You want to Convert to the profile, not assign. Converting will save you all sorts of aggravation, and in your case, time. Make sure you do it on a copy of the file and not your original.
Unless you're using a third-party print service, or are dealing with an unusually difficult-to-print image, you don't want to do either. What you want to do is turn off all color management in your print driver settings (look for "No Color Adjustment") and then use Photoshop's Print With Perview dialog to print. Set the color management to "Let Photoshop Manage Colors" if it is an option. Set Source Space to Document, and the Destination Space to your printer profile. The color conversion will be done on the fly without requiring you to change your document color profile.
Keep in mind that a printer profile is only valid for one printer, one set of printer settings, and one paper type.

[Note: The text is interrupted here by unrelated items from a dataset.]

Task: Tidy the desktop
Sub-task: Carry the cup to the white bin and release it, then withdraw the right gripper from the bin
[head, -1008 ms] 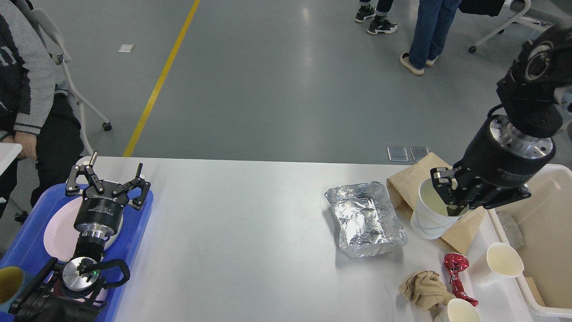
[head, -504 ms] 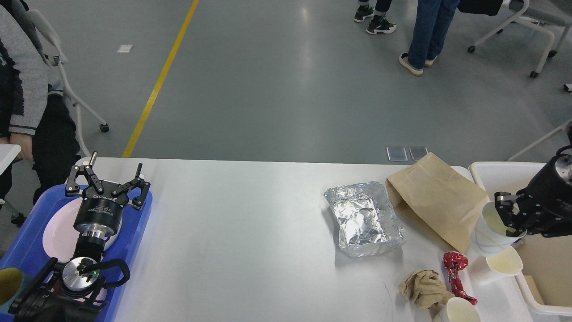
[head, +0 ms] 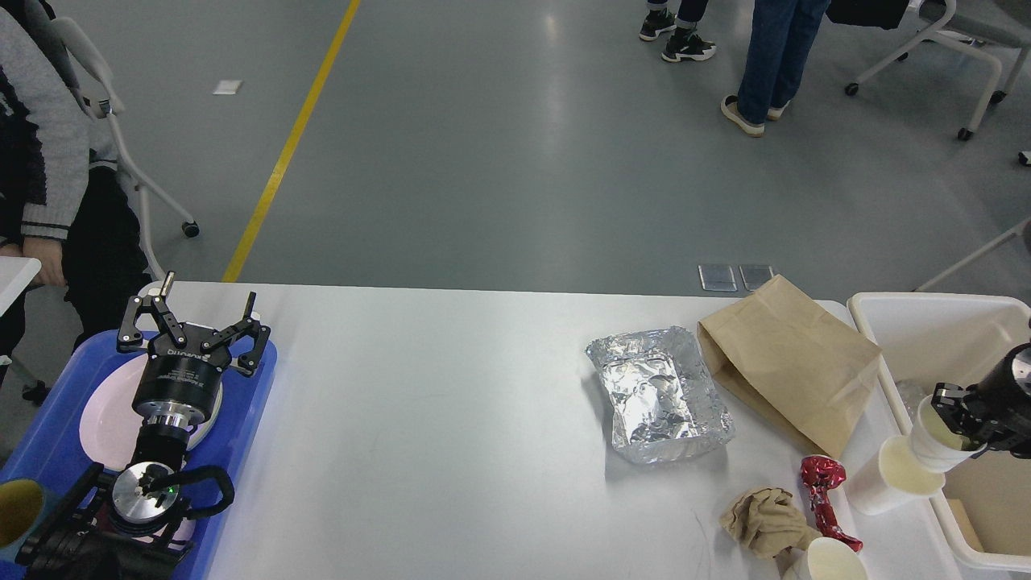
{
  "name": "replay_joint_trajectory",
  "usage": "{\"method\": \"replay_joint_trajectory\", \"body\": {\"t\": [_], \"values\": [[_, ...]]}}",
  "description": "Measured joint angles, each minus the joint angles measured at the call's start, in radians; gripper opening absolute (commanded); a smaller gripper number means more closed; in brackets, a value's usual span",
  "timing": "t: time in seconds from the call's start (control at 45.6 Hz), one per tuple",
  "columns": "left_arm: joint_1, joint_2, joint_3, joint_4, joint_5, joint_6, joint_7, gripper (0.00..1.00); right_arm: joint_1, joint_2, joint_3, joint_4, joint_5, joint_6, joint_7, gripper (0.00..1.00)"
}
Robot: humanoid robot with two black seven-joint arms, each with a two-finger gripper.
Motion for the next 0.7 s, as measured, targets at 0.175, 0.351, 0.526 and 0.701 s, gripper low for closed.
{"method": "replay_joint_trajectory", "body": {"t": [0.175, 0.351, 0.526, 0.701], "values": [[0.000, 0.000, 0.000, 0.000, 0.000, 0.000, 0.000, 0.96, -0.099, 0.001, 0.008, -0.085, 0.006, -0.058, 0.000, 0.00], [0.000, 0.000, 0.000, 0.001, 0.000, 0.000, 0.000, 0.96, -0.155, -0.001, 0.013, -0.129, 0.010, -0.153, -0.002, 0.00], [0.001, 0.000, 0.000, 0.001, 0.000, 0.000, 0.000, 0.96, -0.191, -0.001, 0.013, -0.169, 0.010, -0.220, -0.005, 0.00], [0.001, 0.000, 0.000, 0.001, 0.000, 0.000, 0.000, 0.96, -0.276, 0.006, 0.021, -0.253, 0.010, -0.231, -0.007, 0.00]]}}
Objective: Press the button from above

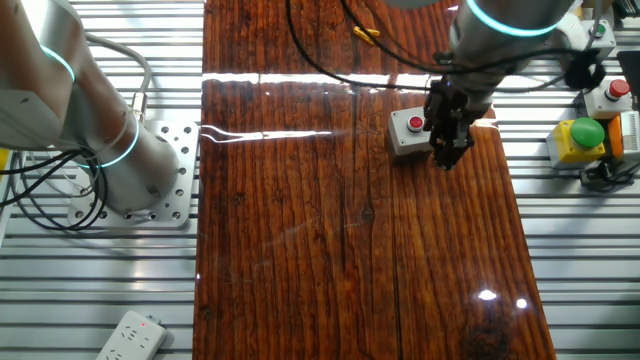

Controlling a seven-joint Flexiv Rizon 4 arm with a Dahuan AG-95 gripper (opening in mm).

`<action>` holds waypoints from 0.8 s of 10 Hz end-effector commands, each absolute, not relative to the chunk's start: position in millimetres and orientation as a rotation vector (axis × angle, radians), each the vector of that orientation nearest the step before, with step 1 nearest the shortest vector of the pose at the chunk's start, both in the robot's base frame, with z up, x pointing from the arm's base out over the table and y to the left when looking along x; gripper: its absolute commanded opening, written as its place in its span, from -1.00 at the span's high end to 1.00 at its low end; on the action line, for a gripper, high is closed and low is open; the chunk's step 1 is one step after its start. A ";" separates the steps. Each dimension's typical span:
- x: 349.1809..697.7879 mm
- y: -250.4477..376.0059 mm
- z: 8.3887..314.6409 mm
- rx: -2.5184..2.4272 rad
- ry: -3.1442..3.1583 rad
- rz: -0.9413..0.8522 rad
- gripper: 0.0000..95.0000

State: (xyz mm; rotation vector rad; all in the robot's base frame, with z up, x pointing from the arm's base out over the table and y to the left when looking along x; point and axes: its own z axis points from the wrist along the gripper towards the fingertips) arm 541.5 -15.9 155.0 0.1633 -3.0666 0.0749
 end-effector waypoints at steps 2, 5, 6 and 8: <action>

If you change any of these, the profile will not work properly.
The difference between assigning and converting profiles is fairly simple. RGB color numbers have no intrinsic color values; they are only meaningful in the context of a profile, which is a sort of conversion table between RGB values and actual colors. If you assign a different profile to an image, the RGB color values are not altered; all you're doing is changing to a different lookup table that converts between RGB values and colors, so that while RGB values in the image are not changed, the colors they convert to are changed, and the appearance of the file in Photoshop will be altered. Converting to a profile is exactly the opposite; when the profile is changed the RGB color values are altered, but the colors they convert to through the profile are not, and therefore the appearance of the image will not change in a color-managed application like Photoshop.
The only time you should ever assign a profile is when there is no profile attached to a file, or the attached profile is not the correct one. That shouild be a rare thing if you're processing your own work or files from color-management-savvy third parties. The only times you should convert to a different profile is if you are preparing an image for web display (in which case you convert to the sRGB profile), printing an image with highly saturated colors and need every last bit of the printers gamut (range of printeable colors) to print the file well (in which case you convert to the appropriate printer profile), or when sending a file to a third party that requires submissions converted to a particular profile, say a printer profile for a specific press that will be used to print the image. As pfigen correctly pointed out, this should always be done on a copy, not the original file. Your main working copy of the image (the edited master) should be in a standard RGB editing space like Adobe RGB or Prophoto.